一帆風順 「Propitious Wind Throughout the Journey」
My China story. How it all began and ended.
Mysterious, bustling, and fascinating
That’s how I described China after my first year spent there. The country intrigued me to the point I spent four years of my early twenties trying to figure it out. And just like that, China became my second home until COVID-19 hit Shanghai, and the fear was on.
All of the sudden, I stepped out of the never-ending cycle of my life in the bustling metropolis of Shanghai, hastily catching a plane to return back to my roots. To the place I left almost 7 years ago. To return back home.
Traveled miles from home to find myself
The early 20s. During this turbulent age, when I was discovering who I am and who I want to become, China embraced me with both arms and gave me the once-in-a-lifetime opportunity to explore its fascinating culture and society.
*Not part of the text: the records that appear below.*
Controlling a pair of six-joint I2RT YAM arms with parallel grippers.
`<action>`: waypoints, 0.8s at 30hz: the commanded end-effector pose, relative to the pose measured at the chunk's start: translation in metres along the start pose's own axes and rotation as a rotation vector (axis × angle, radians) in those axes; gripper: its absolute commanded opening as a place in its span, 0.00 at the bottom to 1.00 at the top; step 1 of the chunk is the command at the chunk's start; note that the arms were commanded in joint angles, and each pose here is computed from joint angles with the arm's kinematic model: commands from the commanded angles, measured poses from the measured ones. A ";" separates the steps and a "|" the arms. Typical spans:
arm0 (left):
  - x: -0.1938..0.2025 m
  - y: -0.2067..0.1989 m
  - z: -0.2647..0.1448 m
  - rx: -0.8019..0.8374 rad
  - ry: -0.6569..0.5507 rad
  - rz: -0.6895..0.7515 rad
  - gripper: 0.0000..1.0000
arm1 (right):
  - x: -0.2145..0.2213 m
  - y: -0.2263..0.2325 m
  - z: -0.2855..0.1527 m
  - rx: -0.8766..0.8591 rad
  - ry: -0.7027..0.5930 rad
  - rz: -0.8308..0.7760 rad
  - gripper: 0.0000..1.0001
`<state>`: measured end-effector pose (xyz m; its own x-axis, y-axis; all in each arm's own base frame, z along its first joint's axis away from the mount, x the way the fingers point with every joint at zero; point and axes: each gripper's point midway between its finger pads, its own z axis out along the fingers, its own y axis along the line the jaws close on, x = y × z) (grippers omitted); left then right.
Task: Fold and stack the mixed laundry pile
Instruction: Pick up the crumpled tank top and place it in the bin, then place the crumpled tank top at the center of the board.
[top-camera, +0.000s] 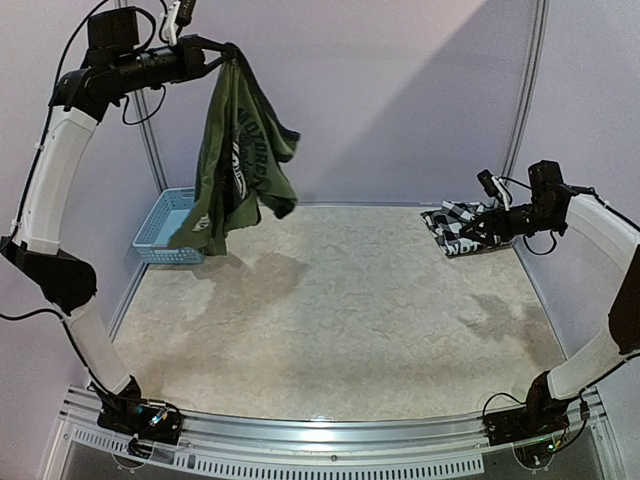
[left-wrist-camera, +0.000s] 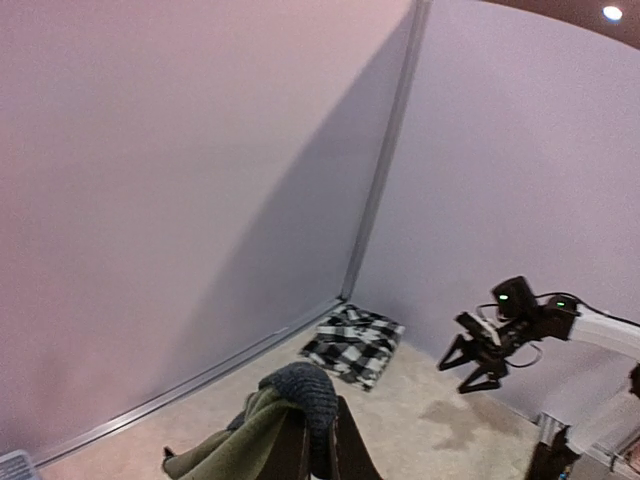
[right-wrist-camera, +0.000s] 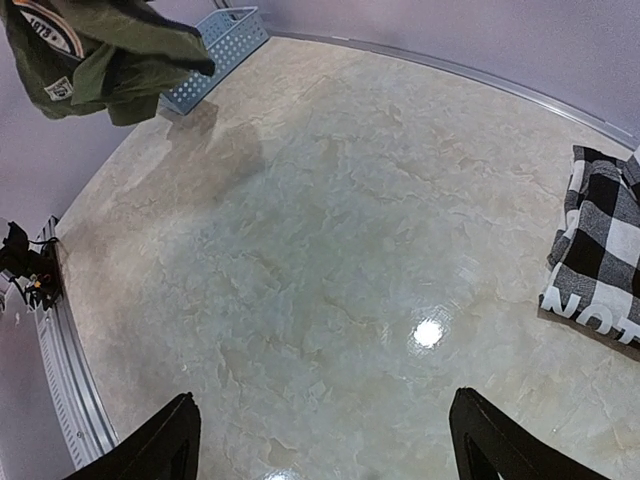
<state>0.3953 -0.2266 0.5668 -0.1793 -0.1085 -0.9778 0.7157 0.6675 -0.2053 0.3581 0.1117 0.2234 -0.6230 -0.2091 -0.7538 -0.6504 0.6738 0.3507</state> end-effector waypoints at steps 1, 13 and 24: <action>0.000 -0.076 0.011 0.280 -0.005 -0.055 0.00 | -0.014 0.016 -0.014 -0.016 -0.036 -0.039 0.87; 0.252 -0.109 0.158 0.365 0.519 -0.346 0.25 | 0.000 0.033 -0.027 -0.026 0.000 -0.090 0.88; 0.351 -0.039 0.126 0.029 0.758 -0.234 0.49 | 0.064 0.072 0.005 -0.098 0.253 -0.252 0.81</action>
<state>0.4021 -0.4178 0.2034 -0.7903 0.2553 -0.5571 0.5779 0.6129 -0.5389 0.3023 0.1388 0.2293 -0.5267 -0.4070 -0.7463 -0.7840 0.5720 0.2413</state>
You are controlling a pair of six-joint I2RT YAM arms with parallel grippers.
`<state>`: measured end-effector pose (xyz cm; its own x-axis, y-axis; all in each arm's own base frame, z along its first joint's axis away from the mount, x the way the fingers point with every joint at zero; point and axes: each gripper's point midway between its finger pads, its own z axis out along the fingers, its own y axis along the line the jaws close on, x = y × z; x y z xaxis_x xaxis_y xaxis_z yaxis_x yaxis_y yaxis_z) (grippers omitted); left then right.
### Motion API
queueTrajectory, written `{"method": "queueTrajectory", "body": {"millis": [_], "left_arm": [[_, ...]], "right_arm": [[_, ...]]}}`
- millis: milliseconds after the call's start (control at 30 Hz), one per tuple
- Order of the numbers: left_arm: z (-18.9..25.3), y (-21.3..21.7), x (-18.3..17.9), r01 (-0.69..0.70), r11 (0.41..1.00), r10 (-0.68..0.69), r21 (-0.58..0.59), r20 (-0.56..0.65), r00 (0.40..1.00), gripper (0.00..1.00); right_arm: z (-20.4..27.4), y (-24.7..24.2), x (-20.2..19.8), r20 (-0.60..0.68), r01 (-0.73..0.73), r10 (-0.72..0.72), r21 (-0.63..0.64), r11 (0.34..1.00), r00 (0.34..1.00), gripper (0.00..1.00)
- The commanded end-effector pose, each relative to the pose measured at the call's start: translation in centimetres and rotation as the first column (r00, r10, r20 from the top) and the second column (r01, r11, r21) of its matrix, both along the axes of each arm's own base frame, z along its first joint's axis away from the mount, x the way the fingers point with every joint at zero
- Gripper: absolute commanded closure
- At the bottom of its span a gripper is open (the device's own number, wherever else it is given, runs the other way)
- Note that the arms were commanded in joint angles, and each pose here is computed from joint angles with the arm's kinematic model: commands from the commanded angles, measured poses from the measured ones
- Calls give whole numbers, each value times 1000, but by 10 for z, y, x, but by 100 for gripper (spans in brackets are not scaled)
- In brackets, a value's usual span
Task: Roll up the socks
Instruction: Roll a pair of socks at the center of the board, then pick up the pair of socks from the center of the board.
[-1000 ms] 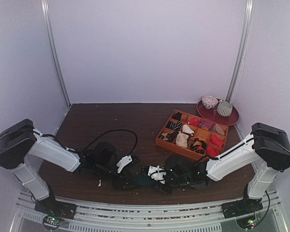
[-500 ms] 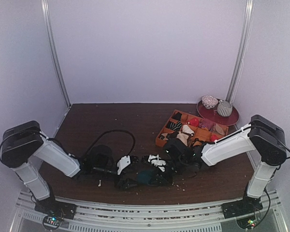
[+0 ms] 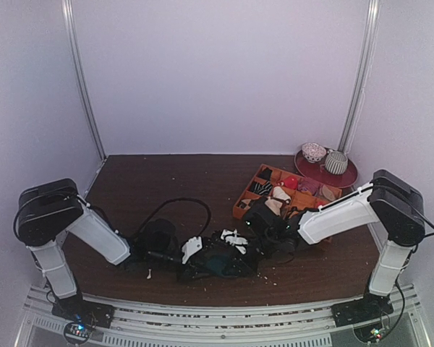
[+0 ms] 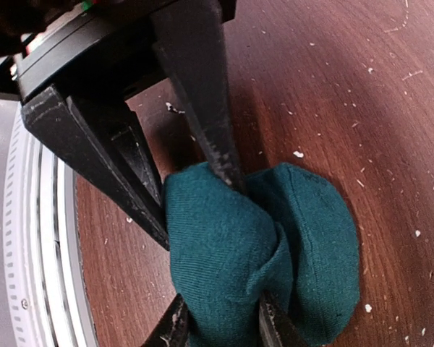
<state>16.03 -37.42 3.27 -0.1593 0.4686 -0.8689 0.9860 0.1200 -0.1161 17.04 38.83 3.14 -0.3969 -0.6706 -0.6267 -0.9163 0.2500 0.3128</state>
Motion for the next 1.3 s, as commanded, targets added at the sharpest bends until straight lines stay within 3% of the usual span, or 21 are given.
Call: {"method": "queueTrajectory", "body": {"millis": [0, 133, 200, 367, 500, 567, 600, 633, 667, 700, 1267], "left_arm": [[1, -10, -6, 43, 999, -44, -15, -39, 998, 76], [-16, -6, -10, 30, 999, -27, 33, -106, 994, 87], [-22, -3, -12, 28, 998, -21, 50, -136, 991, 100], [-44, 4, -15, -2, 993, 25, 114, -205, 978, 100], [-59, 13, -20, -15, 989, 52, 145, -251, 966, 100], [-65, 16, -22, -18, 987, 62, 163, -272, 960, 100], [-68, 18, -24, -17, 985, 65, 170, -282, 957, 100], [-70, 20, -25, -17, 985, 68, 174, -288, 955, 100], [-72, 21, -26, -17, 984, 69, 178, -293, 954, 100], [-73, 22, -26, -18, 983, 73, 182, -297, 952, 100], [-83, 26, -30, -3, 975, 76, 223, -322, 944, 100]], "right_arm": [[-58, -45, -12, -85, 43, -67, -264, 964, 994, 72], [-55, -41, -7, -78, 45, -68, -263, 964, 995, 71], [-55, -40, -7, -76, 46, -68, -262, 964, 995, 71], [-45, -38, 1, -48, 82, -96, -240, 967, 994, 58], [4, -33, 26, 105, 172, -162, -94, 981, 981, 51], [43, -33, 35, 207, 197, -203, 50, 979, 957, 41], [66, -32, 37, 248, 195, -226, 142, 970, 942, 28], [83, -32, 33, 273, 169, -225, 214, 962, 935, 22], [93, -33, 31, 288, 154, -226, 251, 956, 931, 7], [98, -33, 32, 284, 160, -236, 267, 950, 929, 1], [32, -11, 28, 85, 95, -114, 204, 974, 990, 0]]}}
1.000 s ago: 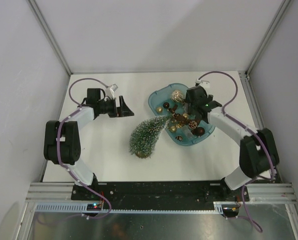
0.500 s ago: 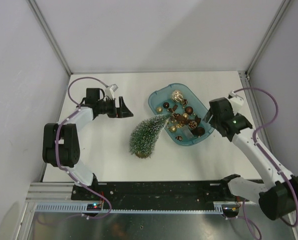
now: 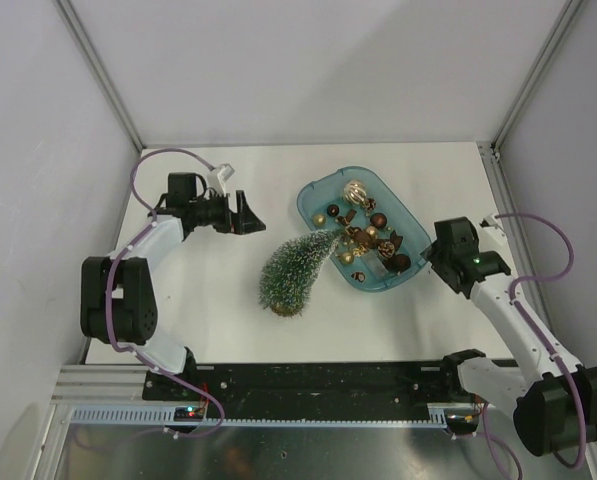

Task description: Decorate the small christmas tree

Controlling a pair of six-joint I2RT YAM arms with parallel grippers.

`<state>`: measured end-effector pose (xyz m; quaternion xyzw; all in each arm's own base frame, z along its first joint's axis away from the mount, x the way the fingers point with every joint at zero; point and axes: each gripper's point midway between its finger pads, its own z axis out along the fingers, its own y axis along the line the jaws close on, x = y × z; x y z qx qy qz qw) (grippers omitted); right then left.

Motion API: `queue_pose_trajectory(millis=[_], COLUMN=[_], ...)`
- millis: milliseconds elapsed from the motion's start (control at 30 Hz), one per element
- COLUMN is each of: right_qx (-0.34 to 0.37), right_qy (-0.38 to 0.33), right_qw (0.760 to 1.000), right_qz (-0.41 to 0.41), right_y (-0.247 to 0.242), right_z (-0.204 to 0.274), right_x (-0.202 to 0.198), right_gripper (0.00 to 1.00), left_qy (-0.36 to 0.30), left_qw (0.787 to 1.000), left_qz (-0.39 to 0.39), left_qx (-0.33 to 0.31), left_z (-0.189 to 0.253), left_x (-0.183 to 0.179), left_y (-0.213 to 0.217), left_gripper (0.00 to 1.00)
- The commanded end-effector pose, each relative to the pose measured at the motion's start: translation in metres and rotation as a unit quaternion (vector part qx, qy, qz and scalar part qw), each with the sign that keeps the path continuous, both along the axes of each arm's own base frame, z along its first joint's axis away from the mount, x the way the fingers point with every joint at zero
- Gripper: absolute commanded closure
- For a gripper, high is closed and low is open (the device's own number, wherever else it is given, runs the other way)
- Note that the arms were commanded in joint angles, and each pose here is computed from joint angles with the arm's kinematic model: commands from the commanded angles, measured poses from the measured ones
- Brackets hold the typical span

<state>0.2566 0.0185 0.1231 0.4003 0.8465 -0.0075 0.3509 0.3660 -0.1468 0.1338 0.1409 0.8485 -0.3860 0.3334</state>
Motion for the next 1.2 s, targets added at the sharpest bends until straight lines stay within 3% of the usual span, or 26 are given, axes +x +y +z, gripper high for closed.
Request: queue_pose_trajectory(millis=[0, 267, 533, 733, 967, 1167], right_qx=[0.037, 0.050, 0.039, 0.034, 0.031, 0.029], right_qy=[-0.092, -0.139, -0.117, -0.099, -0.172, -0.236], right_qw=[0.993, 0.984, 0.983, 0.984, 0.976, 0.967], right_qz=[-0.067, -0.104, -0.137, -0.145, -0.128, -0.093], right_y=[-0.007, -0.016, -0.028, -0.030, -0.035, -0.033], right_z=[0.017, 0.018, -0.015, -0.035, 0.010, 0.067], right_x=[0.028, 0.051, 0.061, 0.068, 0.078, 0.078], right_gripper=[0.28, 0.30, 0.35, 0.55, 0.96, 1.00], left_qy=[-0.026, -0.024, -0.033, -0.039, -0.039, -0.045], left_qw=[1.000, 1.000, 0.999, 0.999, 0.999, 0.999], left_qz=[-0.009, -0.013, -0.012, -0.009, -0.007, -0.007], left_qx=[0.005, 0.008, 0.010, 0.014, 0.021, 0.017], left_z=[0.012, 0.010, 0.016, 0.021, 0.019, 0.026], left_x=[-0.006, -0.012, -0.013, -0.013, -0.018, -0.021], left_y=[0.001, 0.002, 0.003, 0.004, 0.006, 0.006], left_gripper=[0.00, 0.00, 0.00, 0.00, 0.00, 0.00])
Without trying to sound cheesy, China largely helped me to become who I am today. I became more humble, way more stronger, and more considerate. But most importantly, I discovered the power of humanity. I experienced firsthand that despite being miles away from home, despite the apparent differences in our appearances, lifestyles, cultures or politics, we still share numerous things in common. We all love, breathe, and feel. And in critical situations, we are willing to help each other without a second guess, despite being complete strangers. And I sincerely wish it always stays this way.
But sometimes, we’re at crossroads.
Sometimes we need to decide what is right in the long run. The uncertainty, the nostalgia, the sorrow, and the fear are only natural parts of approaching what the future may hold for us.
Sometimes, life can shatter in a blink of an eye, leaving no room to recreate the life we used to know. And despite allowing myself the time to adjust, I shall hold onto the hope of the brighter days by endeavoring myself to thrive.
The time leading to the decision to finally “let go” was extremely painful. I realized that due to the COVID-19 pandemic quickly spreading through the world, I just will not be able to return to China to finish my studies. And it took me a few more months to realize that I might not return to China at all.
As heartbreaking as this realization was, (and to a certain degree still is, as China was my second home and forever will have a special place in my heart) this decision might have been the most important of my life. Learning to let go.
And just like so, after many sleepless nights and never-ending hikes on Saturdays in the hopes to walk away from my problems, I finally accepted the truth and allowed a new chapter of my life to begin.